Work to be completed >>
Report every line of the entries that contains the word "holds".

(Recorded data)
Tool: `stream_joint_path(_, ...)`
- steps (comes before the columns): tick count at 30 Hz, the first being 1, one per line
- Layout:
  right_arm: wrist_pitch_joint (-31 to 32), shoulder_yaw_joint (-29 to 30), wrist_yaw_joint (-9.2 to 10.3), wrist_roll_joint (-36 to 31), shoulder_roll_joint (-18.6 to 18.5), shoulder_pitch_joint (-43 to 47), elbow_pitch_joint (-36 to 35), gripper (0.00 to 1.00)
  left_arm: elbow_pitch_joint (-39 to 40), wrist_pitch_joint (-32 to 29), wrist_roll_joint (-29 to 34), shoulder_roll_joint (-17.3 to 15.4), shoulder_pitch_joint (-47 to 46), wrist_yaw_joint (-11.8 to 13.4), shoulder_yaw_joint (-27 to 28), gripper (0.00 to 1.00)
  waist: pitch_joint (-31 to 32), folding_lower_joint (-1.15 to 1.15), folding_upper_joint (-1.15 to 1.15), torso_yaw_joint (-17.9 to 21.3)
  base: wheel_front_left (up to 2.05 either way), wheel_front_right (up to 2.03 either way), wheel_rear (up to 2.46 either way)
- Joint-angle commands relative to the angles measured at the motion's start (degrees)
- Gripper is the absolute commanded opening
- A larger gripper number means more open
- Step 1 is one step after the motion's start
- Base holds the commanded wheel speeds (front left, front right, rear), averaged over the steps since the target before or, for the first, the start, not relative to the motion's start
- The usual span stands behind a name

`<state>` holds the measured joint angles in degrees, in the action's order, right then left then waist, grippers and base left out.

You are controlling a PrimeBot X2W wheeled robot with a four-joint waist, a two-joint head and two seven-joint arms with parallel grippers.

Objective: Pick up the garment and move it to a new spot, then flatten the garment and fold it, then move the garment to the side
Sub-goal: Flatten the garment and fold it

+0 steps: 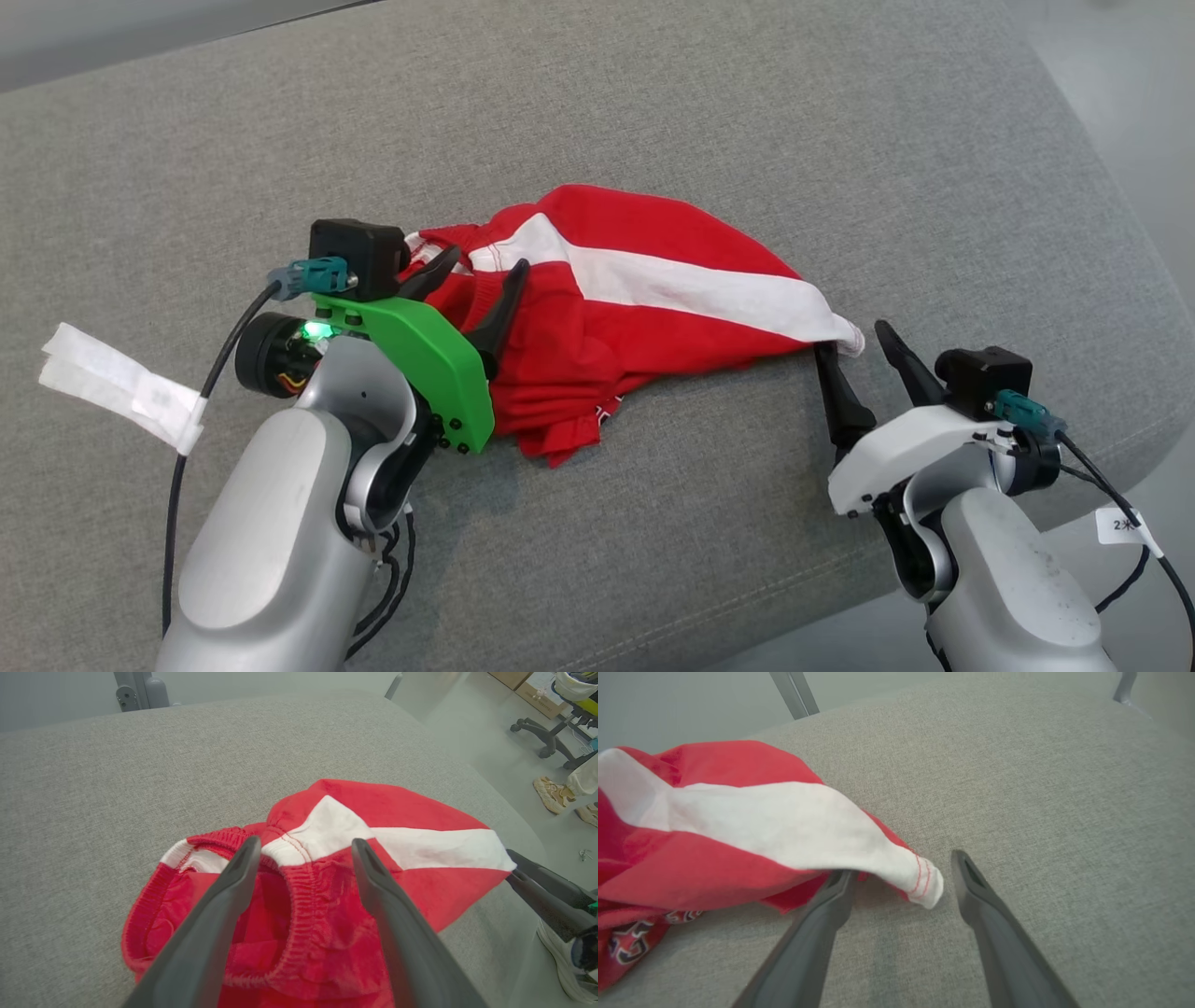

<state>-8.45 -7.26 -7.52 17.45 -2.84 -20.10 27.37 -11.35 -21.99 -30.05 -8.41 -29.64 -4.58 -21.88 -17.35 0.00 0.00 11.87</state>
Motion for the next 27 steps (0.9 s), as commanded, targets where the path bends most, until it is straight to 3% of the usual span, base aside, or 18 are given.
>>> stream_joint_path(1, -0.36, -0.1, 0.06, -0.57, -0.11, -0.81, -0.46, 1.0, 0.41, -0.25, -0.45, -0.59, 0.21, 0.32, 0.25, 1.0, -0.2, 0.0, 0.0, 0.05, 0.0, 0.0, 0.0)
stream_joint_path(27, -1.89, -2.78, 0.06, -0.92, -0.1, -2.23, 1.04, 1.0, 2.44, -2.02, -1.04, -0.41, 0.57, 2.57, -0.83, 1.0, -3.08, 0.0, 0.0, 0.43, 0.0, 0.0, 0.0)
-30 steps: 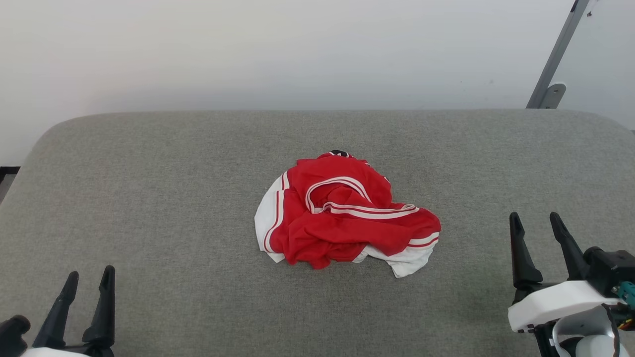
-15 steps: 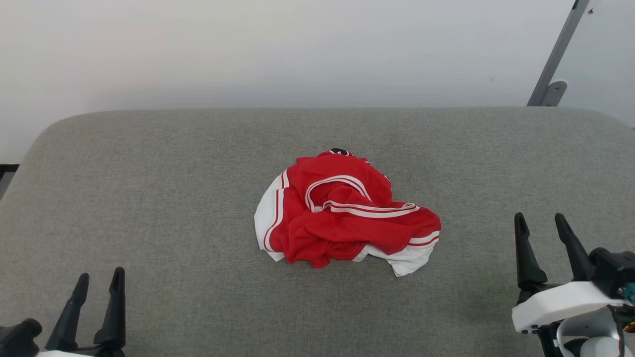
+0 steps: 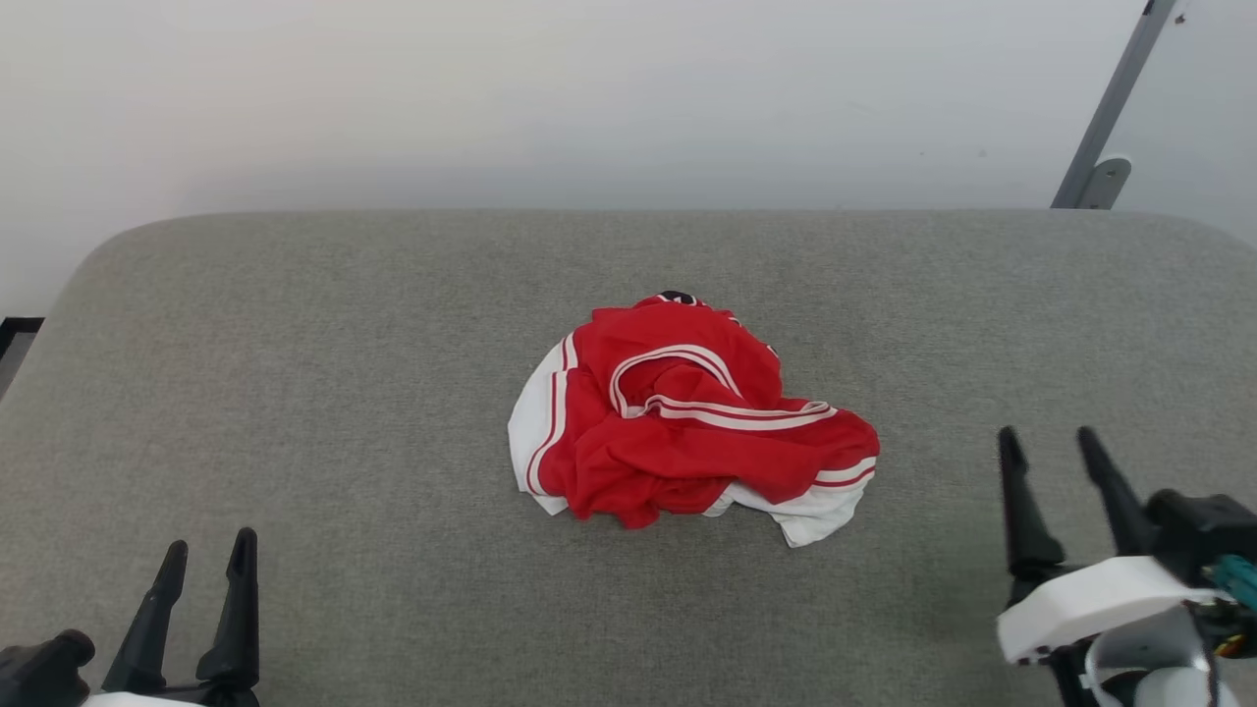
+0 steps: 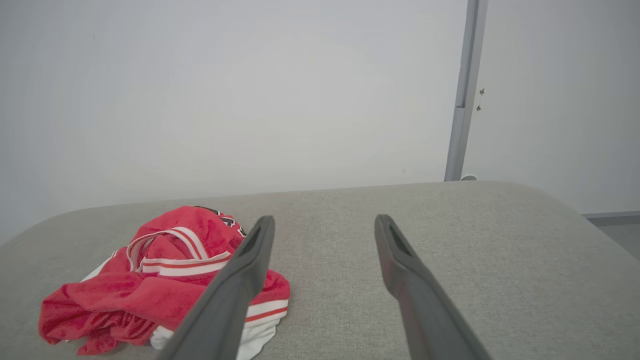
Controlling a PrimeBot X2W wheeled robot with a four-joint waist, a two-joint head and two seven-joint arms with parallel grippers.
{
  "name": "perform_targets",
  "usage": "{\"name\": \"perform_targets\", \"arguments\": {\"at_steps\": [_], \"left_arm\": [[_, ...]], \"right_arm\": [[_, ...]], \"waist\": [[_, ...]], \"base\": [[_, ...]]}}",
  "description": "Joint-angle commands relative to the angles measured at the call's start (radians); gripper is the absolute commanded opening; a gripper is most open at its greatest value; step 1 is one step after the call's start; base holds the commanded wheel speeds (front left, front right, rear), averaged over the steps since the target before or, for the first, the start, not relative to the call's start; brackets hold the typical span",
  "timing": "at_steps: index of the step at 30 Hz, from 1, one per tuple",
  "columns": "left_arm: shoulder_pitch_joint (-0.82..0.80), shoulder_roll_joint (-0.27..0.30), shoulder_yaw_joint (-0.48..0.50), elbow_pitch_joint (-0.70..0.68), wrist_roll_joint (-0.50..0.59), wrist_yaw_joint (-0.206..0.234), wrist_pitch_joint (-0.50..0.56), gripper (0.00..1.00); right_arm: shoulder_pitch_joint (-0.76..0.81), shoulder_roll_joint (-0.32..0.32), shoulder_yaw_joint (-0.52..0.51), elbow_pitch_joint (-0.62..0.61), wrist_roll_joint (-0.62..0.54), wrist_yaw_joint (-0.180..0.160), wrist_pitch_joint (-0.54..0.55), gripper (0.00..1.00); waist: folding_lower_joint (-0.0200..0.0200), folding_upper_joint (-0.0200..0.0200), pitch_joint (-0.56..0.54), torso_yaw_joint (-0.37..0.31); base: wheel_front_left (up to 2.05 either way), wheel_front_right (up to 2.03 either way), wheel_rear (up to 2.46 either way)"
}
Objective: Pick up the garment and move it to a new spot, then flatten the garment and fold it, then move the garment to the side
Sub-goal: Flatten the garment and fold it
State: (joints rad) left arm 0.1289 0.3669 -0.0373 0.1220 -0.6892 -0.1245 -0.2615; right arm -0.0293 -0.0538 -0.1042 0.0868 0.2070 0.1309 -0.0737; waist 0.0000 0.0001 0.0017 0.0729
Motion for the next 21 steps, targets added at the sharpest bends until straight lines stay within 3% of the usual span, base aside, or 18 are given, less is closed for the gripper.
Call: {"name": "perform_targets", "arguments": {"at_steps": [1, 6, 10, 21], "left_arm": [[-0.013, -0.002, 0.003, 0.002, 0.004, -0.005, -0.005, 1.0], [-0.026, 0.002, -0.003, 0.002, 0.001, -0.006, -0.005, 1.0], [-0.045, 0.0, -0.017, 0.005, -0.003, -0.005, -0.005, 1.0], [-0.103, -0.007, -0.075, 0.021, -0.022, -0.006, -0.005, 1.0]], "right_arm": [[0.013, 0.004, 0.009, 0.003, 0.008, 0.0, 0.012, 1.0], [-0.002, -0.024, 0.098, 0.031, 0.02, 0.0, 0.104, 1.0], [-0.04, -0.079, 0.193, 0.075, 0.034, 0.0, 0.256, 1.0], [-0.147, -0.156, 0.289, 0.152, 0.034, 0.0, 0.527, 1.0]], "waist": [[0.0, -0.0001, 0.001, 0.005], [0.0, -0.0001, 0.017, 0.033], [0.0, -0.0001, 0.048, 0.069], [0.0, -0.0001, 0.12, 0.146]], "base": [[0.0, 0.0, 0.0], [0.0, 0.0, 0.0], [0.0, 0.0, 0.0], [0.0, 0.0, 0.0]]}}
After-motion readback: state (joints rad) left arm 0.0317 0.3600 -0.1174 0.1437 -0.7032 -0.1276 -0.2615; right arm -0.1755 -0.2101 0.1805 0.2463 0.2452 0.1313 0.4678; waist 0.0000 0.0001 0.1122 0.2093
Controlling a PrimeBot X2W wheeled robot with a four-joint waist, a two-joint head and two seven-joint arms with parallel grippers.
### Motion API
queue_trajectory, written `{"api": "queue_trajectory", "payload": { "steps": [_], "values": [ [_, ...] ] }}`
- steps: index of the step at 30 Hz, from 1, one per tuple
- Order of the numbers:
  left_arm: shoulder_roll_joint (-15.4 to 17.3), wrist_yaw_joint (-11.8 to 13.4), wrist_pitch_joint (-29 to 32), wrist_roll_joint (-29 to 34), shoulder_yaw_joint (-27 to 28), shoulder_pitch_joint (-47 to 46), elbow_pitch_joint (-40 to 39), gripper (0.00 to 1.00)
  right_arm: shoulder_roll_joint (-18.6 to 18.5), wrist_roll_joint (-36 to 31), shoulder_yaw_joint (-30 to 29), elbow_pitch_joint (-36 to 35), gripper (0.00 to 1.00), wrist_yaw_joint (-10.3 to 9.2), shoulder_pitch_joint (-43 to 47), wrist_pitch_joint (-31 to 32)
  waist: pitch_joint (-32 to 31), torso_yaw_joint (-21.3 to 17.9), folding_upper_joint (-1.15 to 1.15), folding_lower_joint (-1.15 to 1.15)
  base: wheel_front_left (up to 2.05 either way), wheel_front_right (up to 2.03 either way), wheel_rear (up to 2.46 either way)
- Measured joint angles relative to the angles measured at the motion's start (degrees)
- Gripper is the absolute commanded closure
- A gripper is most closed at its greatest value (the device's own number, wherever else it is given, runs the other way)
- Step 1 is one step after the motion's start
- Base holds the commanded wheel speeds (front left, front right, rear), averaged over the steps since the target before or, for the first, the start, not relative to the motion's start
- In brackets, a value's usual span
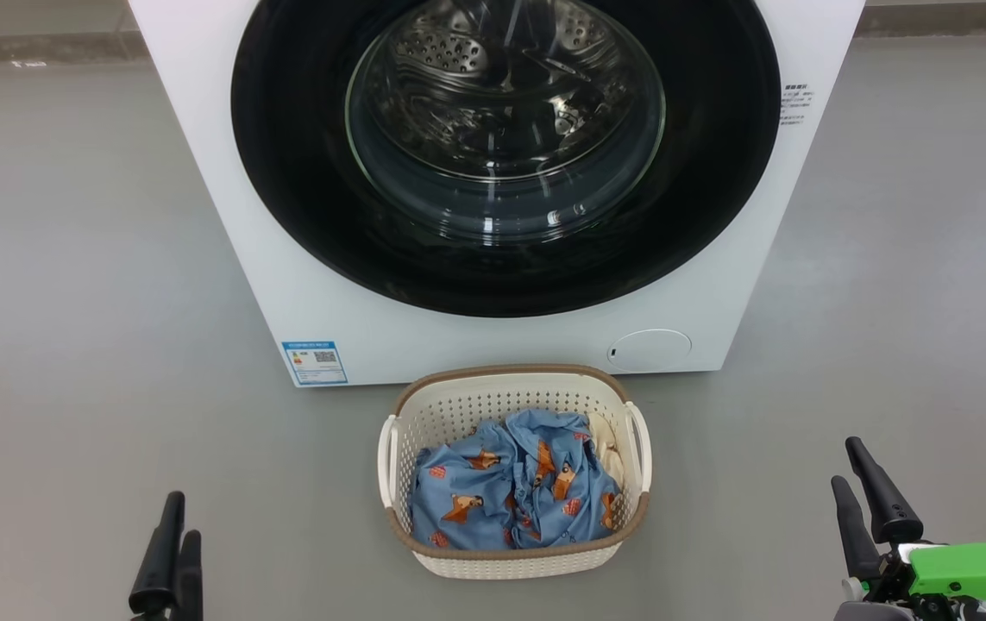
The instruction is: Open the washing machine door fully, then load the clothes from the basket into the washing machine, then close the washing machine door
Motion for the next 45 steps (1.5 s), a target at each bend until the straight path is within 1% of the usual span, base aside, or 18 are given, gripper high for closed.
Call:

Your solution >>
- Base holds the commanded wheel speeds (front left, front right, rear), averaged over the steps since the target before or, for the first, the start, not relative to the motion's start
`<state>` holds the measured joint angles in degrees, in the action's order, right then left then waist, grippers and base left out.
  "description": "Joint-angle commands relative to the angles measured at the call's start (radians); gripper is the absolute commanded opening; a gripper is most open at its greatest value; step 1 is one step after the call's start; base holds the commanded wheel speeds (front left, front right, rear), averaged over the steps since the target before or, for the first, the start, not relative to the call's start; brackets hold the typical span",
- Base holds the commanded wheel speeds (front left, front right, rear), averaged over the steps since the target before or, for the first, the start, not relative to the motion's start

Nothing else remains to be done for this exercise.